Brief –
In the records below, find the line containing "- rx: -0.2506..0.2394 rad" and the line containing "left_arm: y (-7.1"; please repeat exactly the lines from one to the other, both included, and nothing more.
Top of Supplied data
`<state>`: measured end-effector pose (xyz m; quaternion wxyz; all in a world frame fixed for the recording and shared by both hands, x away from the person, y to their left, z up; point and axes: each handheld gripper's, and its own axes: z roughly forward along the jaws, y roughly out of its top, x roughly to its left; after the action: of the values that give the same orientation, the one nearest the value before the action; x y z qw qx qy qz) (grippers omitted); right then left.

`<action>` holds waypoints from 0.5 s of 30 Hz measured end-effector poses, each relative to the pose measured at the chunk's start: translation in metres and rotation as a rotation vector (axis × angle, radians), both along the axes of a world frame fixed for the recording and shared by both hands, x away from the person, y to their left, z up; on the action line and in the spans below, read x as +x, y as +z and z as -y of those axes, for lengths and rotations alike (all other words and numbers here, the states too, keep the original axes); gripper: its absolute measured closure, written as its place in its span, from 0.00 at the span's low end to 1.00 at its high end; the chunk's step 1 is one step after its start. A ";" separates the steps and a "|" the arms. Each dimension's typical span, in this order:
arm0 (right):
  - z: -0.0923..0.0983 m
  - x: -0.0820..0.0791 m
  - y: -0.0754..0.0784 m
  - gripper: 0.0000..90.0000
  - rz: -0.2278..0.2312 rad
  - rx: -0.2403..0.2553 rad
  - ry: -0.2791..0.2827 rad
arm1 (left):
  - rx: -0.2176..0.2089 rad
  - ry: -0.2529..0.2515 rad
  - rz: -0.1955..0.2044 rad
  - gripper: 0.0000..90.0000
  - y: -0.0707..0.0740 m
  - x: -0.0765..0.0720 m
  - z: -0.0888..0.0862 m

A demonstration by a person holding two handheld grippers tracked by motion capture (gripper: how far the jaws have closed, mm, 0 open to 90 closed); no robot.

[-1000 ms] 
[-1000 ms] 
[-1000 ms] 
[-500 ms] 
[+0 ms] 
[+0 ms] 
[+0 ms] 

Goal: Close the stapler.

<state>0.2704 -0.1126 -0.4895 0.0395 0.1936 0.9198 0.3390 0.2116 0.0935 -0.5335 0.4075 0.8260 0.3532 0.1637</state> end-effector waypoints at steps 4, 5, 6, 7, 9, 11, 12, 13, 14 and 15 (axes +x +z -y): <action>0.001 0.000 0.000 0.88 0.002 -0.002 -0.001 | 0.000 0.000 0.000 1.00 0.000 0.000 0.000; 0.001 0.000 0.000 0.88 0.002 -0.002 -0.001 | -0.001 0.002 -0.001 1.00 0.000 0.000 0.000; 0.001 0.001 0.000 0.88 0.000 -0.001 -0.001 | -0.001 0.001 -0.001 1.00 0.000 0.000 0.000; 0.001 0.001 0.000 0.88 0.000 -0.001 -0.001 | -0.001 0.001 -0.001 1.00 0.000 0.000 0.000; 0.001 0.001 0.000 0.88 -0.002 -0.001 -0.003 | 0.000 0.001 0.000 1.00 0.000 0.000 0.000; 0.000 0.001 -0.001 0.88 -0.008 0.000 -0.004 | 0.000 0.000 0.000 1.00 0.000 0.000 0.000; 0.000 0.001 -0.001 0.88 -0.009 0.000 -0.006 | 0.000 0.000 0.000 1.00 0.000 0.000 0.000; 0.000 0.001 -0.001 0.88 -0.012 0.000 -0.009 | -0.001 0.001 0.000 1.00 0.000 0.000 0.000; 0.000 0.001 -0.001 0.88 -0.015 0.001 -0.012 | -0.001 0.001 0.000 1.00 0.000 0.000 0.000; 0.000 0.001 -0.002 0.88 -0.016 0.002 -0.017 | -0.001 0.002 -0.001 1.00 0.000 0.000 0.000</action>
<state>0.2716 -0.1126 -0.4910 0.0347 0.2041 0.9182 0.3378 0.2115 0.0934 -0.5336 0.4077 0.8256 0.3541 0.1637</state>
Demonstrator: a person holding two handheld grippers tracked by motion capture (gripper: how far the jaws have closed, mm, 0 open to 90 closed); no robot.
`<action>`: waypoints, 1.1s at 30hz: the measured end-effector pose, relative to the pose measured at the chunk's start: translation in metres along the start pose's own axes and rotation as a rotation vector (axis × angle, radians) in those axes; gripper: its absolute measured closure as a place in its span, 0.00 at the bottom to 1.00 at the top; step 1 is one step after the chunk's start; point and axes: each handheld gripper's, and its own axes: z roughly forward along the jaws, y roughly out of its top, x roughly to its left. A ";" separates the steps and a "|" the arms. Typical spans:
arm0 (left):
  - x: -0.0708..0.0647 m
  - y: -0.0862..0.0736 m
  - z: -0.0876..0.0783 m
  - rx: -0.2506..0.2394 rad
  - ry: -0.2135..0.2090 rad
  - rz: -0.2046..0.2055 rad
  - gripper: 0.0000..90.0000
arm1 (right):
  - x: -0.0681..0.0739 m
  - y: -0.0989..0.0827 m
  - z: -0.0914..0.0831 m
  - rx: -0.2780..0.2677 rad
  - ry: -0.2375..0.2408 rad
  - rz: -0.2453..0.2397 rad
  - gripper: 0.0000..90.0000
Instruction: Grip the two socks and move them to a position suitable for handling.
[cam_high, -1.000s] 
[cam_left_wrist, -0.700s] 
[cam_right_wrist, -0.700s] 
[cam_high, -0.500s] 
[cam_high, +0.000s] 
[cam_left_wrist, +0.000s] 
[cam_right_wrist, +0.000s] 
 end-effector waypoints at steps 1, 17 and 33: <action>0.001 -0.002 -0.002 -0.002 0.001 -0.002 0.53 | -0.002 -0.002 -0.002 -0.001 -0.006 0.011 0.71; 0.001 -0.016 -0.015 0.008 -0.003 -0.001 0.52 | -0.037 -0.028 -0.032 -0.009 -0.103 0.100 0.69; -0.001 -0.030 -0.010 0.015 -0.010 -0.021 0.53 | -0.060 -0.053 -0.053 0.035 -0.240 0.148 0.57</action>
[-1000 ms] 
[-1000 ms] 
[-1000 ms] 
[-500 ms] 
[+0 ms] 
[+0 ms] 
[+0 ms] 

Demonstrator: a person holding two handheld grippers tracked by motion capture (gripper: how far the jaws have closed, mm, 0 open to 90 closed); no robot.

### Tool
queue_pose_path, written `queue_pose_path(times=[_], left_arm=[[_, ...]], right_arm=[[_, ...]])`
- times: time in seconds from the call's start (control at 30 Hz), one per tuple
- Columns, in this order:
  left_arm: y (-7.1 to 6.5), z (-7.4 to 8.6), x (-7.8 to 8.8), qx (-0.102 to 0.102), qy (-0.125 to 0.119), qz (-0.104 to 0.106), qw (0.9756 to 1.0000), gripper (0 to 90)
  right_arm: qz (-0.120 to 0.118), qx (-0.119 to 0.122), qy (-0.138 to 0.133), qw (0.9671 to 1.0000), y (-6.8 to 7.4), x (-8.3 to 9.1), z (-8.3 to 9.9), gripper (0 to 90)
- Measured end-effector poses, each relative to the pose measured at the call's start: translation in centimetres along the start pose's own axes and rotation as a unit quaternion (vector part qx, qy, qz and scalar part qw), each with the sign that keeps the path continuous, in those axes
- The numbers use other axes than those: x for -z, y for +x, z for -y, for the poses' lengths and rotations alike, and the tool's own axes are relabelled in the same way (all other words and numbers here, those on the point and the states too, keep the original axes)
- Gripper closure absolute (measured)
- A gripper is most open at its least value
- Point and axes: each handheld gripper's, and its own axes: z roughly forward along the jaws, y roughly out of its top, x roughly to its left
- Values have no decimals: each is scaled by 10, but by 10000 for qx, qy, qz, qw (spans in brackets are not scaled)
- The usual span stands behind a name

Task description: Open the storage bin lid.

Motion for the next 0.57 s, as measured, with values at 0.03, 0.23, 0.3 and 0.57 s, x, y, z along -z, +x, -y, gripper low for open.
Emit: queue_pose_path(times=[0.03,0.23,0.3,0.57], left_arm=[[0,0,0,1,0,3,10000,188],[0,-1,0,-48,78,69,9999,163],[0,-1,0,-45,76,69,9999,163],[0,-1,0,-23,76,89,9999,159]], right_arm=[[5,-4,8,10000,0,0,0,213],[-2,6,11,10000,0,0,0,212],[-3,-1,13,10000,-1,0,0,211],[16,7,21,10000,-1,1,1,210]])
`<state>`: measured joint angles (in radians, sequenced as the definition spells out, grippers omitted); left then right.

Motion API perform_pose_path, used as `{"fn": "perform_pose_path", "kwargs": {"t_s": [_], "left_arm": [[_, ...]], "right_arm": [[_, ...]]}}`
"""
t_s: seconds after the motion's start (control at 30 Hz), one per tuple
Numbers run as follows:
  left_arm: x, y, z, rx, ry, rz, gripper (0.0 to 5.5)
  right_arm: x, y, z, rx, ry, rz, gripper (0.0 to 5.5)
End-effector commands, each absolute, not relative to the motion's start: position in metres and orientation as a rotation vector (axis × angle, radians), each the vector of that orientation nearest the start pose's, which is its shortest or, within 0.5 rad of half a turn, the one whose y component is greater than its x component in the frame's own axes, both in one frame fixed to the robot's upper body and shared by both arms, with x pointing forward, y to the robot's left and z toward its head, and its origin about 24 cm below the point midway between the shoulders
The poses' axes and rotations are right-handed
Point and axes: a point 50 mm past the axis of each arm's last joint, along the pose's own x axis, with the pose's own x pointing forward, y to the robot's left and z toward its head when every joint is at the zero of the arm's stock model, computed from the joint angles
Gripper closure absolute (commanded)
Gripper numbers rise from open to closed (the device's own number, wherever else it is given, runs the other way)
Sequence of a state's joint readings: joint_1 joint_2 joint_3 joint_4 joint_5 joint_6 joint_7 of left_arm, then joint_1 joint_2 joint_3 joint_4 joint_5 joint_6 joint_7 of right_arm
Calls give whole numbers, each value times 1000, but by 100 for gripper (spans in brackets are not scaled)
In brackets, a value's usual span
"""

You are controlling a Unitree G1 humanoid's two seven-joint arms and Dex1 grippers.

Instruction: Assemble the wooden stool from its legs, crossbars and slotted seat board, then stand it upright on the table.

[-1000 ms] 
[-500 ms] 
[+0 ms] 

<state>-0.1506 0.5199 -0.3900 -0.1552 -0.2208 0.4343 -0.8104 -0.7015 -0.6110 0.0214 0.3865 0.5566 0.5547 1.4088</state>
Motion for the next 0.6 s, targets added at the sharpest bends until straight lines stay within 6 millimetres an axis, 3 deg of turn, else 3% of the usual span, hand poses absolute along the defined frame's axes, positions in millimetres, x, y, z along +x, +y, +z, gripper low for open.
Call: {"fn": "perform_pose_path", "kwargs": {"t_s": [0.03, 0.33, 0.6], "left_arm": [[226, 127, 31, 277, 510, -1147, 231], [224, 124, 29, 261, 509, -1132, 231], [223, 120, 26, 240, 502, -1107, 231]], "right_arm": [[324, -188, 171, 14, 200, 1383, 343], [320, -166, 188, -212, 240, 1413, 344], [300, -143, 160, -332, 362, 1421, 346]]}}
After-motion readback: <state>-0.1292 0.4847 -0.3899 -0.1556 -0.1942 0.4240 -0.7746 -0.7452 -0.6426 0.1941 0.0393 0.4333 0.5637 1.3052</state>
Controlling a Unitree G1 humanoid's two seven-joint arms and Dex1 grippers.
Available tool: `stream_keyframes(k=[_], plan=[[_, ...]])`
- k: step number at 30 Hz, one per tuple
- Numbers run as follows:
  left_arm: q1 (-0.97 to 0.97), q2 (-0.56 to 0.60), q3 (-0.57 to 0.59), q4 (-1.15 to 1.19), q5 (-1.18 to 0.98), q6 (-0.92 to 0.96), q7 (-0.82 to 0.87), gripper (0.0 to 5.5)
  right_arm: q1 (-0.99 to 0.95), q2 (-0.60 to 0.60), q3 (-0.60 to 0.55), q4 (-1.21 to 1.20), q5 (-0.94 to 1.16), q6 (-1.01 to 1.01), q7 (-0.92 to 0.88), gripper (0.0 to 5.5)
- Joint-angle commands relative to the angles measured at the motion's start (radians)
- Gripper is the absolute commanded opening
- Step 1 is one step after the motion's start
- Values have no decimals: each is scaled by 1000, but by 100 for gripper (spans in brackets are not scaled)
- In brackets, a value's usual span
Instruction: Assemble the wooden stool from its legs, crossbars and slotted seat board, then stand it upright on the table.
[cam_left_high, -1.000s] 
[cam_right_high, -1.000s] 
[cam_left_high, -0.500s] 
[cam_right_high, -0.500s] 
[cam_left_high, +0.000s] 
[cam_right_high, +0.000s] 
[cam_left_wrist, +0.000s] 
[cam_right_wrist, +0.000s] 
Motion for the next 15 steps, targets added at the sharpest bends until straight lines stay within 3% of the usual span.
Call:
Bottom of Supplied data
Answer to this exercise –
  - rx: -0.2506..0.2394 rad
  - ry: -0.2135..0.2090 rad
  - rz: -0.2046..0.2055 rad
  - gripper: 0.0000..90.0000
arm1 (right):
  - x: -0.0681..0.0739 m
  - y: -0.0989..0.0827 m
  - z: -0.0914..0.0831 m
  - rx: -0.2780..0.2677 rad
  - ry: -0.2375..0.2408 rad
  - rz: -0.2453..0.2397 rad
  - gripper: 0.0000..90.0000
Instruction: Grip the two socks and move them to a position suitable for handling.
[cam_high, -1.000s] 
[cam_left_wrist, -0.700s] 
[cam_right_wrist, -0.700s] 
[cam_high, -0.500s] 
[cam_high, +0.000s] 
[cam_left_wrist, +0.000s] 
[cam_right_wrist, +0.000s] 
 end-effector waypoints at steps 1, 17 and 33: <action>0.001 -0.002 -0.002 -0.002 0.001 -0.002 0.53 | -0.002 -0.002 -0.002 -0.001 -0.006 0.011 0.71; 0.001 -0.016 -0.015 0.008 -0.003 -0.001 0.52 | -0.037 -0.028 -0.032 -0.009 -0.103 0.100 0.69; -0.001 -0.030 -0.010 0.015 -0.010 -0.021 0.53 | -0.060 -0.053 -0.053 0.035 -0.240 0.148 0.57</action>
[-1000 ms] 
[-1000 ms] 
[-1000 ms] 
[-500 ms] 
[+0 ms] 
[+0 ms] 
[+0 ms] 

Demonstrator: a person holding two handheld grippers tracked by motion capture (gripper: how far the jaws have closed, mm, 0 open to 90 closed); no robot.

### Tool
queue_pose_path, written `queue_pose_path(times=[_], left_arm=[[_, ...]], right_arm=[[_, ...]])`
- times: time in seconds from the call's start (control at 30 Hz), one per tuple
- Columns, in this order:
  left_arm: y (-7.1 to 6.5), z (-7.4 to 8.6), x (-7.8 to 8.8), qx (-0.102 to 0.102), qy (-0.125 to 0.119), qz (-0.104 to 0.106), qw (0.9756 to 1.0000), gripper (0 to 90)

The output shown is complete.